YOUR ASSIGNMENT >>
For each line of the listing that holds "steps", show the full line.

SOURCE MATERIAL >>
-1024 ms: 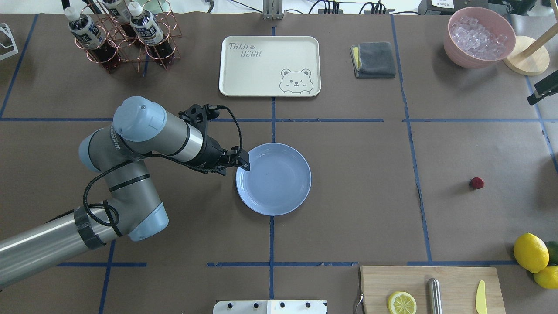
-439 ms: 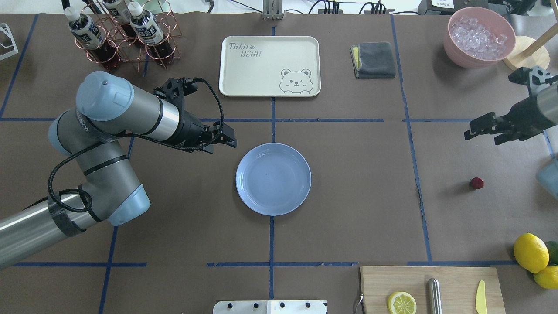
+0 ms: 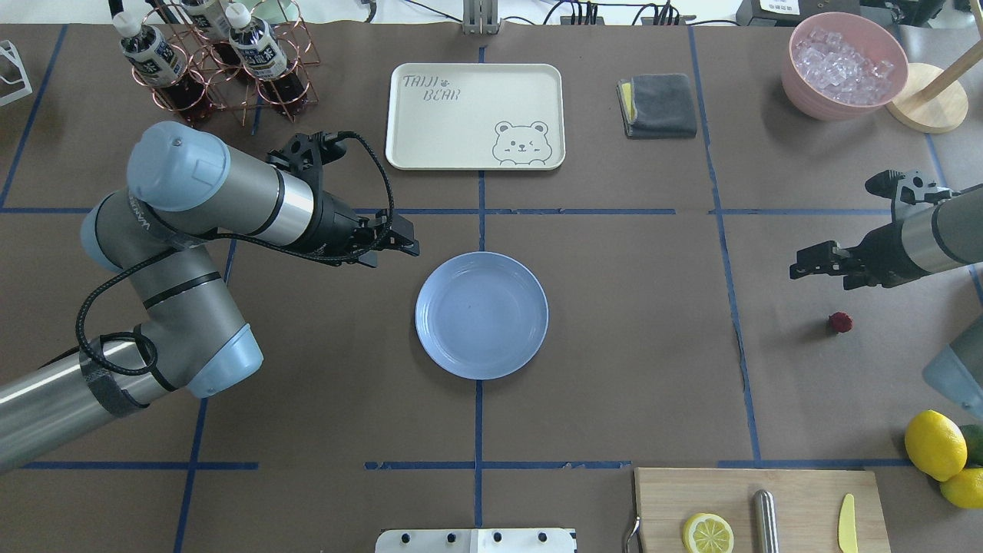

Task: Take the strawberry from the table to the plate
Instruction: 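Lower the right gripper over the red strawberry and close on it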

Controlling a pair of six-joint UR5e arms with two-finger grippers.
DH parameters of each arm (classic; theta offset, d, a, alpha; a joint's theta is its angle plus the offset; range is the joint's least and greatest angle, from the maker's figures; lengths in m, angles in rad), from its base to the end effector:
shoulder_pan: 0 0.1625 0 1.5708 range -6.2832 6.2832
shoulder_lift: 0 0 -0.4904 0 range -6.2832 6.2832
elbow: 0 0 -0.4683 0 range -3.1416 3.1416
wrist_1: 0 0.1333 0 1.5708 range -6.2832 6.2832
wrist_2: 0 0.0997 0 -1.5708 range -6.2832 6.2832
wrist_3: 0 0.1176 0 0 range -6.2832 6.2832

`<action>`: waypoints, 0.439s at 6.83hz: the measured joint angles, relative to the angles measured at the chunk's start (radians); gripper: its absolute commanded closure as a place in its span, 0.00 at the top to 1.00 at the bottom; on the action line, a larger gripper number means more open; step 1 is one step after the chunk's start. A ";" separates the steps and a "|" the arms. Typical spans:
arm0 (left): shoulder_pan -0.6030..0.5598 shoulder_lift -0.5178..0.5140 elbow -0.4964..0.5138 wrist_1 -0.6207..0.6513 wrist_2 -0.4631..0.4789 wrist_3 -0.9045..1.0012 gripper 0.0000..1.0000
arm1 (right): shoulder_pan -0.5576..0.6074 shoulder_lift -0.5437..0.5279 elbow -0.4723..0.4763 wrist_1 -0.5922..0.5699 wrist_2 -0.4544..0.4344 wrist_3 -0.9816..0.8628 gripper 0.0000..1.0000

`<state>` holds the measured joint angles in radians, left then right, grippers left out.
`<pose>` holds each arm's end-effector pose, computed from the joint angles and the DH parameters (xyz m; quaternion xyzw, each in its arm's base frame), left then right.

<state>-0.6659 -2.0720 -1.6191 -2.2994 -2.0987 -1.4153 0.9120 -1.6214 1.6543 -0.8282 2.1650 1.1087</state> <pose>0.5527 -0.5284 0.2819 0.0379 0.6115 -0.0450 0.7890 -0.3033 -0.5020 0.6367 0.0198 -0.4514 0.0895 0.8876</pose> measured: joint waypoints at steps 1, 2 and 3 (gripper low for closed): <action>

RESULT FOR THIS TASK >>
`<action>`: waypoints, 0.439s at 6.83hz: the measured joint angles, relative to the angles measured at the chunk's start (radians); gripper: its absolute commanded closure as a place in its span, 0.00 at the top to 1.00 at the bottom; on the action line, a larger gripper number means more open; step 1 is one step after the chunk's start. A ";" separates the steps and a "|" the arms. Typical spans:
<state>-0.6659 -2.0720 -1.6191 -2.2994 -2.0987 -1.4153 0.9120 -1.6214 1.6543 -0.8282 2.1650 1.1087</state> <pose>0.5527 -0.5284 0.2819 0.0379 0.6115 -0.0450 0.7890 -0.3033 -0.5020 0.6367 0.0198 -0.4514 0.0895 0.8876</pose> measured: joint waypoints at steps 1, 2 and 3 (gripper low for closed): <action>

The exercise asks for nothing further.